“Fauna—”
“I get more love from the Dragon Runners than I do from the people I share DNA with. They are so proud of me and my restaurant. They have included me in their family, no questions, no qualifiers. Nothing I have to do to earn my place. I just have it. No, you don’t know them, and if you did, you’d look down your nose at them.”
I swiped my soaked face with my hand. Gross, but no one was around to see me fall apart. “I’m done. So done with this bullshit. I’ve worked fucking hard to get where I am, and I’m not going to stop doing what I love. You can either accept it or reject it. I don’t care anymore what you think.”

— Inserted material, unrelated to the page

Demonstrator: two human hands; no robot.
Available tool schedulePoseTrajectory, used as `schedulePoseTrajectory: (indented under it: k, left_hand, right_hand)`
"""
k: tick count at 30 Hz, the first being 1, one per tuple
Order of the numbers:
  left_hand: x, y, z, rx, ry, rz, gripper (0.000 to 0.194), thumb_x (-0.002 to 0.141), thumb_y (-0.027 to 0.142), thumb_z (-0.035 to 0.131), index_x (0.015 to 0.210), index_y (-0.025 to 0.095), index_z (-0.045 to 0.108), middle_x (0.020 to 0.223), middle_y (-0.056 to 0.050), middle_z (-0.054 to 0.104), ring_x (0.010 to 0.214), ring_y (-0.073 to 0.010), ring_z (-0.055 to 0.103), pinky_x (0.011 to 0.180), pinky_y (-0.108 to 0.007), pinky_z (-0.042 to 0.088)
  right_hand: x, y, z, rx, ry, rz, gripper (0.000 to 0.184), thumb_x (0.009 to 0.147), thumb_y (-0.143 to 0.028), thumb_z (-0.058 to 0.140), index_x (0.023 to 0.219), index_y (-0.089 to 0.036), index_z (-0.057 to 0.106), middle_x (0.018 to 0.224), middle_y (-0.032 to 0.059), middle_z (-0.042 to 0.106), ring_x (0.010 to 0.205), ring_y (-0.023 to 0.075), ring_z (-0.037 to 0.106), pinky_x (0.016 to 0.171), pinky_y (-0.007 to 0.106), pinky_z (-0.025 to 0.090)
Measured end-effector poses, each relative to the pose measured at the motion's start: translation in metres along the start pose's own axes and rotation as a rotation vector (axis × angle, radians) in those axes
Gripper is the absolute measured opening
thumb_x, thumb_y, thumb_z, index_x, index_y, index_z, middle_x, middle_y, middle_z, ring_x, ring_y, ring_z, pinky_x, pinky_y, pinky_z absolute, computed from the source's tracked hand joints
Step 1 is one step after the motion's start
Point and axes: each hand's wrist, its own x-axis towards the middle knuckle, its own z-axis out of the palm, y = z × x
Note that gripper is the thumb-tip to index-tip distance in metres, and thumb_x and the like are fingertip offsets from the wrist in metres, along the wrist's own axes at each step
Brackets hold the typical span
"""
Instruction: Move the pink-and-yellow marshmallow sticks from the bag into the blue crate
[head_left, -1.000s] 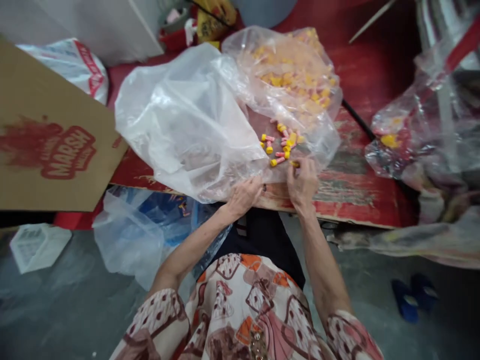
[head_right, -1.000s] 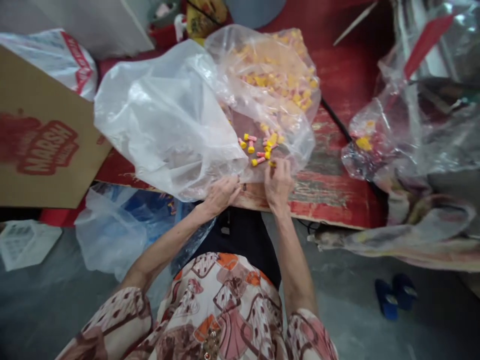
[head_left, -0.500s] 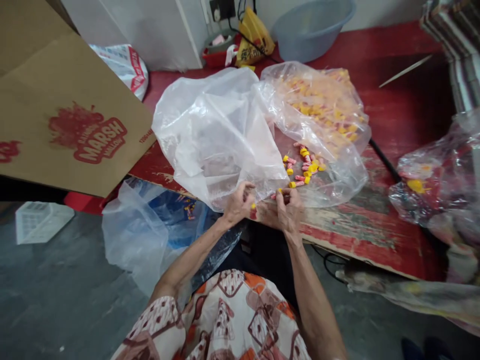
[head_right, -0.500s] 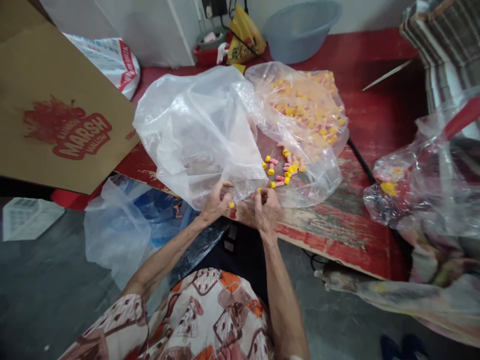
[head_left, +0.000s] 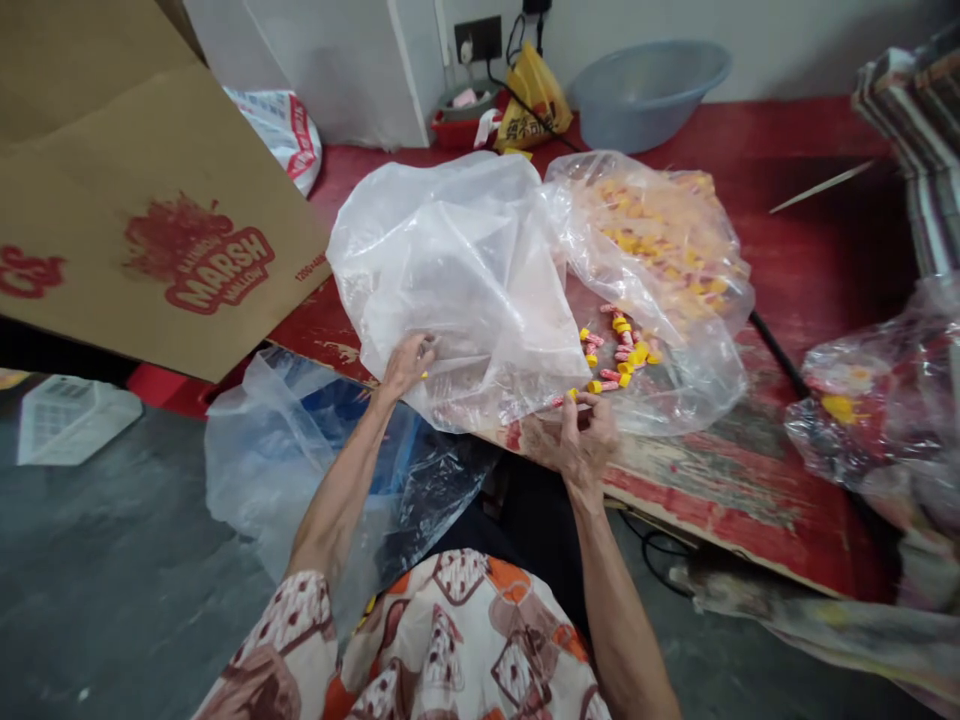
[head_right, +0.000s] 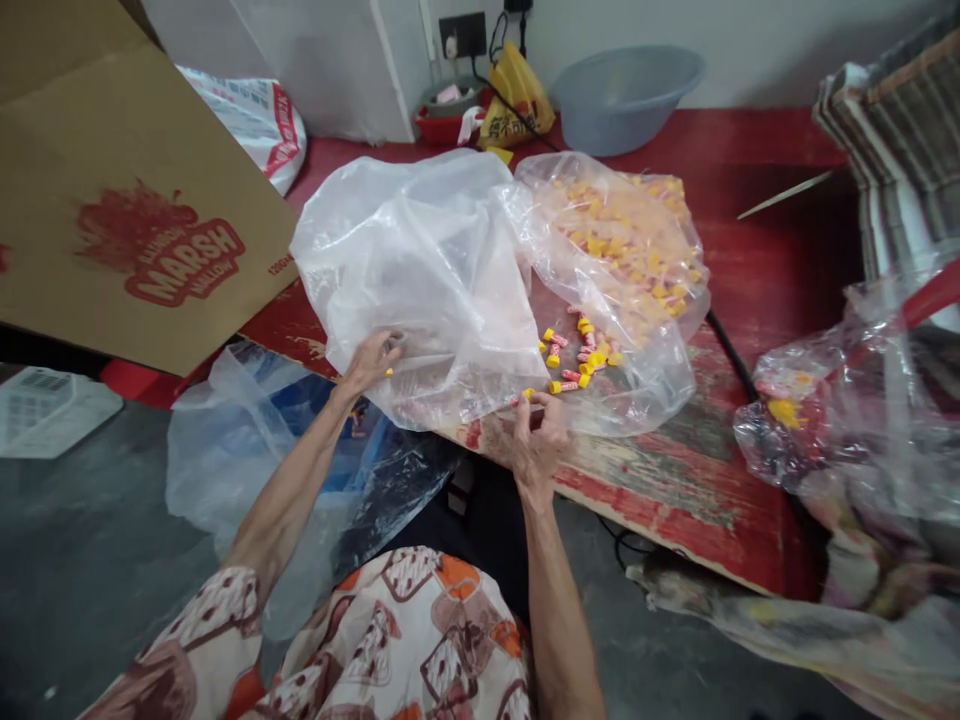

I hung up before she said anything else. Pain thumped in tandem with my heartbeat. I put my head down over my folded arms and bawled. I wasn’t expecting this emotional confrontation with my mom today, but it was long overdue. I tried, but I didn’t remember a single instance when she’d said “Good job” or “I’m so proud of you” to me. And when was the last time I spoke to my dad or my brother? Christmas nearly a year ago? I didn’t go to his birthday party and wasn’t missed.
It hurt. It hurt bad. I’d been through some pain in the past—breaking up with boyfriends, being passed over for jobs or promotions, getting judged by the color of my skin or texture of my hair—but this pain was new. My family, the people who were supposed to love me and be there for me through thick and thin, had abandoned me. If I was being honest about, they’d done it a long time ago. It felt like my heart was running through a grater at high speed, and I could do nothing but let the process finish.
I didn’t know how much time passed, but the crying jag finally abated, and I sniffled. No doubt my eyes and face had swelled and puffed out.
I blew my nose and gave myself a lecture. “Stop feeling sorry for yourself, Fauna. You have two good hands, a refined palette, and a strong nose. Let’s get it in gear and get to work.”
It wasn’t helping.
My phone trilled. I didn’t want to pick it up to check; if my mom was calling me back, the last thing I needed was to hear her blast me for hanging up on her. Instead, Dodge’s name came up.
“Hey, I need to talk to you about something. I’m outside right now. Would you… can I come in?”
Fuck me, I don’t want him to see me like this.“Um… yeah, sure. Hold on.”Dammit! Why did I say that? If I could kick my own ass, I would.
“You sound funny. Are you okay?”
I lifted the edge of my shirt to wipe the mess off my face as I moved to unlock the door. “Yeah, I’m fine. I just… stubbed my big toe, and it hurt.”
He didn’t buy it. Dodge took one look at me, and his mouth dropped into a huge frown. “What happened?”
I thought I’d cried myself out. I was wrong. More tears trickled down my cheeks. “My mother… three stars… I… shit, Ihatecrying!”
“I’m not real sure how you feel about me right now, but I’d like to hug you. Come here, sweetness.”
He folded me into his arms, and I burrowed into his warmth and wrapped myself around his strong back. There was a solidness to him that called to me. A sense of security that he wore on those broad shoulders as easily as his Dragon Runners cut. He smelled good. Light and spicy, and all man. Did I care about him and Mallory? Not at the moment.
“I’m gonna get snot all over you,” my muffled voice said against his chest.
His chuckle rumbled under my ear. “I spend most of my days covered in sweat, brake grease, and paint streaks. Dirt washes off. A little snot won’t hurt me.”
I let it go and took the offered comfort, absorbing it like a dry sponge. I’d never realized how much I needed this. A connection with someone who genuinely cared about me with no other ulterior motive. With Dodge, I didn’t have to work at it. I didn’t need to be five stars no matter what. I didn’t have to always have perfect hair and makeup. He had no expectations from me, just accepted me as I am. Warts, snot, and all.
He stroked his big hands up and down my back, and I couldn’t help it. Right or wrong, future or no future, good idea or bad one, I let go.
And fell.
Did he feel the same about me, or was this just his habit of rescuing people?
Did he still want me?
Did it matter that he was still married?
No. No it didn’t. By all indications his marriage was only on paper. There was no real connection between him and Mallory. He told me he cared about her but didn’t love her and hadn’t in a long time. Why he’d never fully divorced her, I didn’t know, but I expected he would tell me when he was ready.
I’d wait a lifetime if it meant having this man as a partner.
That soothing touch rested at the small of my back. “When do you have to start your day? Got any time you can take off this morning?”
“I can take about an hour.”
“Come ride with me for a bit. My bike is out front, and it’s gonna be a good day for it. I’ll take you up on the Tail, yeah?”